Observations on pathology trends in 62,537 prostate biopsies obtained from urology private practices in the United States.

Author information

1
UroDiagnostics and UroSciences Groups, UroCor, Inc., Oklahoma City, Oklahoma 73104, USA.

Erratum in

  • Urology 1998 Mar;51(3):523.

Abstract

OBJECTIVES:

To evaluate pathology trends of 62,537 first-time prostate needle-core biopsies submitted by office-based urologists, processed at a single pathology laboratory.

METHODS:

Prostate biopsy cases obtained over a 2-year period were assessed. Patient information included age, digital rectal examination (DRE) status, and prostate-specific antigen (PSA) serum levels.

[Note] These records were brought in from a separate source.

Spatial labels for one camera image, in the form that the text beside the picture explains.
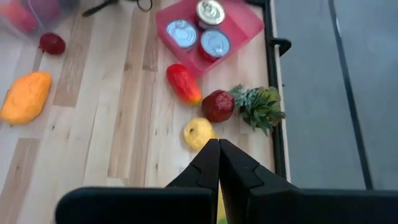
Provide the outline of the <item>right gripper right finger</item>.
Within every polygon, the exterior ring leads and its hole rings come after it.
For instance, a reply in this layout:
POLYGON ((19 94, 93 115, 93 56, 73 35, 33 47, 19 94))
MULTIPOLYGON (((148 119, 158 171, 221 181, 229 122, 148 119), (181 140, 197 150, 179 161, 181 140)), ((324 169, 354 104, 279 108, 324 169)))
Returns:
POLYGON ((219 143, 228 223, 397 223, 396 191, 300 189, 228 140, 219 143))

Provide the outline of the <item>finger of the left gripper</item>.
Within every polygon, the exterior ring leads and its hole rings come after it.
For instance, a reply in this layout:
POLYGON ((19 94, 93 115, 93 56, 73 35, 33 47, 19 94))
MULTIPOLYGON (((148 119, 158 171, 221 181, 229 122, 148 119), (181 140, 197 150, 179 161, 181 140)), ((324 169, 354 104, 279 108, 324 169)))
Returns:
POLYGON ((117 4, 118 2, 119 2, 119 0, 105 0, 103 3, 101 3, 101 4, 97 5, 97 6, 92 7, 92 8, 90 8, 90 9, 87 9, 87 10, 82 14, 82 16, 83 16, 83 17, 90 17, 90 16, 92 16, 93 14, 97 13, 98 11, 102 10, 103 8, 108 7, 108 6, 110 6, 110 5, 117 4))

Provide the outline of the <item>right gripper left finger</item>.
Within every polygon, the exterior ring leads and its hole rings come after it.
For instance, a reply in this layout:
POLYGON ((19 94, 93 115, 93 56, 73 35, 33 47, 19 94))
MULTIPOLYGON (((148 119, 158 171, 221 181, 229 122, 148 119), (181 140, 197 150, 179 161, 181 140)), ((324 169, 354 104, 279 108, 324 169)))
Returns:
POLYGON ((56 224, 216 223, 220 143, 209 140, 186 169, 163 188, 81 187, 65 194, 56 224))

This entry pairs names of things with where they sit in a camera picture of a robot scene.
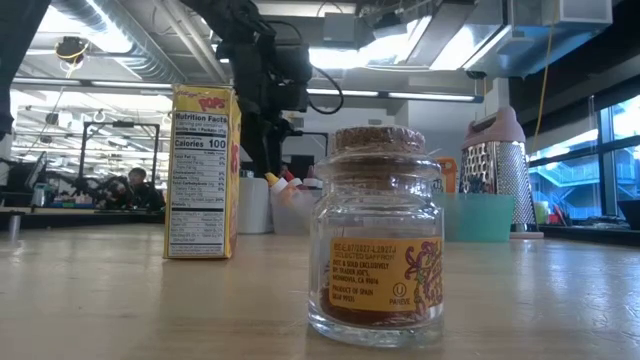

Biopsy pathology results included the number of tissue samples per case, Gleason score, presence of Gleason grades 4 or 5, percent of biopsy length with evidence of cancer, number of samples with cancer per biopsy, and determination of DNA ploidy status using microspectrophotometry.

RESULTS:

Adenocarcinoma, suspicious lesions, and isolated high-grade prostatic intraepithelial neoplasia (PIN) were diagnosed in 38.3%, 2.9%, and 4.1% of the biopsies, respectively. For each serum PSA and age range assessed, the positive biopsy rate and incidence of critical pathologic features increased consistently. The average percentage of biopsy length with evidence of tumor, the percentage of cases with Gleason grades 4 or 5, and the percentage of cases with an abnormal DNA ploidy all decreased significantly over the 2-year period (P <0.01).

CONCLUSIONS:

The number of tissue cores and anatomic sites (locations) being sampled per biopsy are increasing. The tumor size detected and percentage of cases with Gleason grades 4 and 5 are decreasing. There has been a slight increase in the number of biopsies performed on men younger than 60 years of age and a slight decrease in biopsies performed on men older than 70 years of age. The decline in meaningful pathologic features observed in biopsies over time may be clinically relevant to improved disease management.

PMID:
9495696
DOI:
10.1016/s0090-4295(97)00620-1
[Indexed for MEDLINE]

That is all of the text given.